▸ **TRY IT**
For every line in the records that has the word "floral", make a copy.

BEGIN

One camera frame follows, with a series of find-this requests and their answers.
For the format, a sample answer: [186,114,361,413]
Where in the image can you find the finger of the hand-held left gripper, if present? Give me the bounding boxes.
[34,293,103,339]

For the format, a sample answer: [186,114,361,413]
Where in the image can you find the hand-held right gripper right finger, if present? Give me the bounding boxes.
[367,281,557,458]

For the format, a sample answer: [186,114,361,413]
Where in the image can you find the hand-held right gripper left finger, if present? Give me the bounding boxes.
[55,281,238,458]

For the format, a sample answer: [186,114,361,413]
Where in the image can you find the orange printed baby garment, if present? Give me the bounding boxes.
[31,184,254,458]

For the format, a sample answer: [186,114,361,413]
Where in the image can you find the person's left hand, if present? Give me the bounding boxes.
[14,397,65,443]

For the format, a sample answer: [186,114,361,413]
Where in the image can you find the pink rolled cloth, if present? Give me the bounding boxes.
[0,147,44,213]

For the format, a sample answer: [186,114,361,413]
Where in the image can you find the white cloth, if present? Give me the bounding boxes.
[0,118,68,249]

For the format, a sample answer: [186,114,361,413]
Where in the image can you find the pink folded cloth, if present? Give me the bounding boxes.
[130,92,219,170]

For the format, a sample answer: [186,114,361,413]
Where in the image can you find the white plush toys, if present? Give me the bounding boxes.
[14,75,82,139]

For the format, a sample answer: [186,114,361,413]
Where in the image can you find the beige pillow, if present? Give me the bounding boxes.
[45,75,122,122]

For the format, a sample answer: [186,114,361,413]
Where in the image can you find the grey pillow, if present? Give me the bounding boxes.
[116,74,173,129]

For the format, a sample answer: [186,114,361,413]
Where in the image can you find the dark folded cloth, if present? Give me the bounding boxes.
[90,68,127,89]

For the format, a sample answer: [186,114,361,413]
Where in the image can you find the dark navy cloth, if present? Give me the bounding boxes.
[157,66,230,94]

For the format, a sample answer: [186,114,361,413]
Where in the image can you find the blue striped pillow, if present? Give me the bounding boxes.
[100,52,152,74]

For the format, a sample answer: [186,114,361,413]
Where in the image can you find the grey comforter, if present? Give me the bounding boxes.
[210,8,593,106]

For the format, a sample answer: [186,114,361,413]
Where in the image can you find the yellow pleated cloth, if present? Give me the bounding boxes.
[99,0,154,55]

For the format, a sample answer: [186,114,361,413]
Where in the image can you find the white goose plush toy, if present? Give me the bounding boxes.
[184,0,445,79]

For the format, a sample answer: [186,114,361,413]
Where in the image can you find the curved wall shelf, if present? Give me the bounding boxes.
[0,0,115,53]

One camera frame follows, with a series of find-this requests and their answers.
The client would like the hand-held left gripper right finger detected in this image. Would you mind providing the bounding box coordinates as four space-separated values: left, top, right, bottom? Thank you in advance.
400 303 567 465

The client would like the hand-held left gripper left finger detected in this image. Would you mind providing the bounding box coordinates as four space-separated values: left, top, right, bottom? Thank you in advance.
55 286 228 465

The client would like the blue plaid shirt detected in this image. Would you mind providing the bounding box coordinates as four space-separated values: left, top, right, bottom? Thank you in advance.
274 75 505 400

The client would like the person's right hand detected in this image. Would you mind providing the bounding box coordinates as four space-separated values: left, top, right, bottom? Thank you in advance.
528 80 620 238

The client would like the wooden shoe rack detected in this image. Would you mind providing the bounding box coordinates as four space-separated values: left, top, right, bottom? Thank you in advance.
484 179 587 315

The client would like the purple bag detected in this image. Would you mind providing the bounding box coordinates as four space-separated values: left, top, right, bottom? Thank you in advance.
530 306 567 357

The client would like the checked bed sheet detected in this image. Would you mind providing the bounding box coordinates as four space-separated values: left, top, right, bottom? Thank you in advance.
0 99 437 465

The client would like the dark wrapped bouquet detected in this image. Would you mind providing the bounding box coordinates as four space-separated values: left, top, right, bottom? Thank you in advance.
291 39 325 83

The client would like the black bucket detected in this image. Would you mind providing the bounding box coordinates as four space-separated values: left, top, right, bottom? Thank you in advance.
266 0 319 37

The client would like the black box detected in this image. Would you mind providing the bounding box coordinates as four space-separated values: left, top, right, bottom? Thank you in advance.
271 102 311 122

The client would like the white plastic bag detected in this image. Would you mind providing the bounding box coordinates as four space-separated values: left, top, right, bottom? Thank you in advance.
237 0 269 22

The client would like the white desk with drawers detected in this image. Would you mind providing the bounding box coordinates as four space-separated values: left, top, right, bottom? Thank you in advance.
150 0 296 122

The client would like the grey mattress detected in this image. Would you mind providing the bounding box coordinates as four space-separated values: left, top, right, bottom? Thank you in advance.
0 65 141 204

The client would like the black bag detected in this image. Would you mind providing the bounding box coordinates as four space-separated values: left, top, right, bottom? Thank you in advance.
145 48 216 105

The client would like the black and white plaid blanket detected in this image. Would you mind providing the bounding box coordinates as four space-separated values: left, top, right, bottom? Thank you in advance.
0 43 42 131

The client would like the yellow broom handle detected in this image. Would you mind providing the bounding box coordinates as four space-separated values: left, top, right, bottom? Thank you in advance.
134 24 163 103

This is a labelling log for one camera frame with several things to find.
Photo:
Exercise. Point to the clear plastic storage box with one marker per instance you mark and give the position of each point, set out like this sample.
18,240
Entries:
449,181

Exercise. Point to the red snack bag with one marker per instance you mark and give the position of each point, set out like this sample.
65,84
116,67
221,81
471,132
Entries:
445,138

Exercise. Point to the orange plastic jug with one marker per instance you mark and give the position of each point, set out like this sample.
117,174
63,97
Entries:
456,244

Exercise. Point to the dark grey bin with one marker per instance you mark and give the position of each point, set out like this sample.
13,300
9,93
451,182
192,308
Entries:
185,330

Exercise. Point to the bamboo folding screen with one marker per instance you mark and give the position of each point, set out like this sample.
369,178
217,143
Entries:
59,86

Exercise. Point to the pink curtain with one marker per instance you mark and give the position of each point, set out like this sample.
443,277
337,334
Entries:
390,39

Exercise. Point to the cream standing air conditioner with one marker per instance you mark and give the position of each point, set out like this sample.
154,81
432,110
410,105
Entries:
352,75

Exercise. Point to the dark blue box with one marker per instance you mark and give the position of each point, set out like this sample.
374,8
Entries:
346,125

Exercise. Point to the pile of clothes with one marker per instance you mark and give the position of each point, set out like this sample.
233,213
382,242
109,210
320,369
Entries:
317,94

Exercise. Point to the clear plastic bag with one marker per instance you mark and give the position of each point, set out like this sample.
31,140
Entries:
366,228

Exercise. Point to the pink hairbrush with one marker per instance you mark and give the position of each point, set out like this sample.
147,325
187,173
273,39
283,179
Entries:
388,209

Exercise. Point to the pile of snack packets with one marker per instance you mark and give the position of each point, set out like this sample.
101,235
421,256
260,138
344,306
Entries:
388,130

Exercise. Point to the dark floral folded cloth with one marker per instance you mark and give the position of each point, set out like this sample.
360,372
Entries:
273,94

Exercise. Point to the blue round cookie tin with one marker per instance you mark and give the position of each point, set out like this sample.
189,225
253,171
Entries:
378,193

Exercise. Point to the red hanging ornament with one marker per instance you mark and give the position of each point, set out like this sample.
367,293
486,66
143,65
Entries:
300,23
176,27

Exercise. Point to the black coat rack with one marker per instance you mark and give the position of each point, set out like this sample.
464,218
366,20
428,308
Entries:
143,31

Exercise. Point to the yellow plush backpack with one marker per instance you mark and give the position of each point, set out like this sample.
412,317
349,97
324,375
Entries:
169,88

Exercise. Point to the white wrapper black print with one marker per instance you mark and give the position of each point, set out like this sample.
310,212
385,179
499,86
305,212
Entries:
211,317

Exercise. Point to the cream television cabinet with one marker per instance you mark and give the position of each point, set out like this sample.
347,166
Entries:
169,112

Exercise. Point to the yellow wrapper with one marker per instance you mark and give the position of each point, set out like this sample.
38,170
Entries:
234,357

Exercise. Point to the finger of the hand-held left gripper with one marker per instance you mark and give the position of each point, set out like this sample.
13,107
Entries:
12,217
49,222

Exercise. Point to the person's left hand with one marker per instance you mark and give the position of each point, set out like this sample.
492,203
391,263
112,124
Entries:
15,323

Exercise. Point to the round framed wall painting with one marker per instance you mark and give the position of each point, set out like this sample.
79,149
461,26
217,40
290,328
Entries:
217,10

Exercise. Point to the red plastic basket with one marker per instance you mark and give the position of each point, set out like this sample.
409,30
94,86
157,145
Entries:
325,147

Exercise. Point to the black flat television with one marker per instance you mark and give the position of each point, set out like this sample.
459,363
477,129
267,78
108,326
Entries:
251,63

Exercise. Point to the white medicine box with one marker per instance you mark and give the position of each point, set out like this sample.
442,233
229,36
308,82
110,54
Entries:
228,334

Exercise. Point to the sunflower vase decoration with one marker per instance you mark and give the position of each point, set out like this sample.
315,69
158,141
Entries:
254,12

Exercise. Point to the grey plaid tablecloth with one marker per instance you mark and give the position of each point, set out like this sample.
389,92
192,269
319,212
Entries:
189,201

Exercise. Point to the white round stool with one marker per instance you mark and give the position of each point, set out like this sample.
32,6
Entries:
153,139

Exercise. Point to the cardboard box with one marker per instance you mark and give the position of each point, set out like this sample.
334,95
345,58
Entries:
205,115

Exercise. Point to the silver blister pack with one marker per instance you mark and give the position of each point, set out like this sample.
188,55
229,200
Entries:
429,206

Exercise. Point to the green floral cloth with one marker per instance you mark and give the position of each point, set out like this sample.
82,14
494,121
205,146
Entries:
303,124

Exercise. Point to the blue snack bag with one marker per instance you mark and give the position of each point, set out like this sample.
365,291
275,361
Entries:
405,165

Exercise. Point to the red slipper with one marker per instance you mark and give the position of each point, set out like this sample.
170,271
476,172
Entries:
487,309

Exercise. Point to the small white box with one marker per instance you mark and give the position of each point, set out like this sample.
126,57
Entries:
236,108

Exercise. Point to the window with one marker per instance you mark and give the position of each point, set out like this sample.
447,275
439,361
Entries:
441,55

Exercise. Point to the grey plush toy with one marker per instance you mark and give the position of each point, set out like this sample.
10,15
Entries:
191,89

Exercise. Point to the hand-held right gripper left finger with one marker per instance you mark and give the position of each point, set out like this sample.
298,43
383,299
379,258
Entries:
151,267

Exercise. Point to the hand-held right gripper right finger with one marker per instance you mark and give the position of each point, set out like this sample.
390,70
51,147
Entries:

END

▸ **RESPONSE**
Exercise. Point to the dark floral folded cloth with one marker per instance you mark and give the position of each point, set out like this sample.
Exercise. Point to the green floral cloth with one marker per instance you mark and give the position of each point, set out like this sample.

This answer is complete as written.